__WHAT TO PRODUCE__. Reproduce all of the data that follows, character for character.

__GIVEN MATERIAL__.
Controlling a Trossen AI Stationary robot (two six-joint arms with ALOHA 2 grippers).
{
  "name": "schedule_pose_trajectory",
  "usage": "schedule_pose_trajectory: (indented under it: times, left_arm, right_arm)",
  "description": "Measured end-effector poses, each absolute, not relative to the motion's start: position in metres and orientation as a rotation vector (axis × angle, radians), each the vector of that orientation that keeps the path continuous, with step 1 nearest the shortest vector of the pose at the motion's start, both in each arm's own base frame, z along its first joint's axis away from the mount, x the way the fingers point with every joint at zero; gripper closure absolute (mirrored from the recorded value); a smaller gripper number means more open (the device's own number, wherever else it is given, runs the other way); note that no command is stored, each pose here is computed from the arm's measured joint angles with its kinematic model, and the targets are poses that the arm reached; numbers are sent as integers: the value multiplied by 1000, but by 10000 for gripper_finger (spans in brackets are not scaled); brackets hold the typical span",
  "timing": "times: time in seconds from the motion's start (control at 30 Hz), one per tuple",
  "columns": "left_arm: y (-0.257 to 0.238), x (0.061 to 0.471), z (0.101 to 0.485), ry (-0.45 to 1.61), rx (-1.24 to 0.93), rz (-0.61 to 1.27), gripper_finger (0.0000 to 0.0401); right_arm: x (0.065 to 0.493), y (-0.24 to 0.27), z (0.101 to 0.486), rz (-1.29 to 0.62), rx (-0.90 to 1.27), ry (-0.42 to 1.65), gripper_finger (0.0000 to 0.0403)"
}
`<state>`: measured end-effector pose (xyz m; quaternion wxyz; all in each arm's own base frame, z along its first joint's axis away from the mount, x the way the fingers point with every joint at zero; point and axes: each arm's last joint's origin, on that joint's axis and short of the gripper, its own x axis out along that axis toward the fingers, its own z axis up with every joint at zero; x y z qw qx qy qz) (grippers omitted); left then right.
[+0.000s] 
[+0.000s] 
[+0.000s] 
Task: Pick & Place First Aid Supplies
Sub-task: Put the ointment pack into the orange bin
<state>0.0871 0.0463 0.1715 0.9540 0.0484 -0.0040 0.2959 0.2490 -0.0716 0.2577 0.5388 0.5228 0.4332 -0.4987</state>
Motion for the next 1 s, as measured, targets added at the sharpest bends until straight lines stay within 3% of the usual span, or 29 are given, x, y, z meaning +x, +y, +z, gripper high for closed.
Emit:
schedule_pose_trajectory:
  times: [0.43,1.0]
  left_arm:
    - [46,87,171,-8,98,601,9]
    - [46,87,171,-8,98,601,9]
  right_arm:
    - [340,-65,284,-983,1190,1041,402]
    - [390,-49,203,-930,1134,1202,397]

__SOLUTION__.
Controlling a Trossen AI Stationary robot (two six-joint arms with ALOHA 2 grippers).
{
  "name": "schedule_pose_trajectory",
  "usage": "schedule_pose_trajectory: (indented under it: times, left_arm, right_arm)",
  "description": "Measured end-effector poses, each absolute, not relative to the motion's start: position in metres and orientation as a rotation vector (axis × angle, radians), each the vector of that orientation that keeps the path continuous, with step 1 nearest the shortest vector of the pose at the motion's start, both in each arm's own base frame, z along its first joint's axis away from the mount, x the way the fingers point with every joint at zero; gripper closure absolute (mirrored from the recorded value); a smaller gripper number means more open (the device's own number, wherever else it is given, runs the other way); note that no command is stored, each pose here is computed from the arm's measured joint angles with its kinematic model, and the targets are poses that the arm reached; numbers are sent as integers: the value multiplied by 1000, but by 10000 for gripper_finger (spans in brackets are not scaled); brackets hold the typical span",
  "timing": "times: time in seconds from the motion's start (control at 30 Hz), one per tuple",
  "columns": "left_arm: y (-0.257 to 0.238), x (0.061 to 0.471), z (0.101 to 0.485), ry (-0.45 to 1.61), rx (-1.24 to 0.93), rz (-0.61 to 1.27), gripper_finger (0.0000 to 0.0401); right_arm: x (0.065 to 0.493), y (-0.24 to 0.27), z (0.101 to 0.486), rz (-1.29 to 0.62), rx (-0.90 to 1.27), ry (-0.42 to 1.65), gripper_finger (0.0000 to 0.0403)"
}
`<state>`: measured end-effector pose (xyz m; quaternion wxyz; all in each arm's own base frame, z along its first joint's axis away from the mount, x the way the fingers point with every joint at zero; point and axes: each arm's last joint's origin, on that joint's axis and short of the gripper, its own x axis out along that axis toward the fingers, its own z axis up with every joint at zero; x y z qw qx qy qz) (grippers omitted); left then right.
[+0.000s] 
[+0.000s] 
[+0.000s] 
Task: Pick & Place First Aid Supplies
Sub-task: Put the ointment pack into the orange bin
<state>0.0871 0.0463 0.1715 0.9540 0.0484 -0.0040 0.2959 0.2490 -0.0716 0.2577 0.5388 0.5228 0.4332 -0.4987</state>
Motion for the next 1 s, as measured, targets added at the sharpest bends until straight lines stay within 3% of the usual span, or 29 are given, x, y, z meaning +x, +y, +z, gripper high for closed.
Emit:
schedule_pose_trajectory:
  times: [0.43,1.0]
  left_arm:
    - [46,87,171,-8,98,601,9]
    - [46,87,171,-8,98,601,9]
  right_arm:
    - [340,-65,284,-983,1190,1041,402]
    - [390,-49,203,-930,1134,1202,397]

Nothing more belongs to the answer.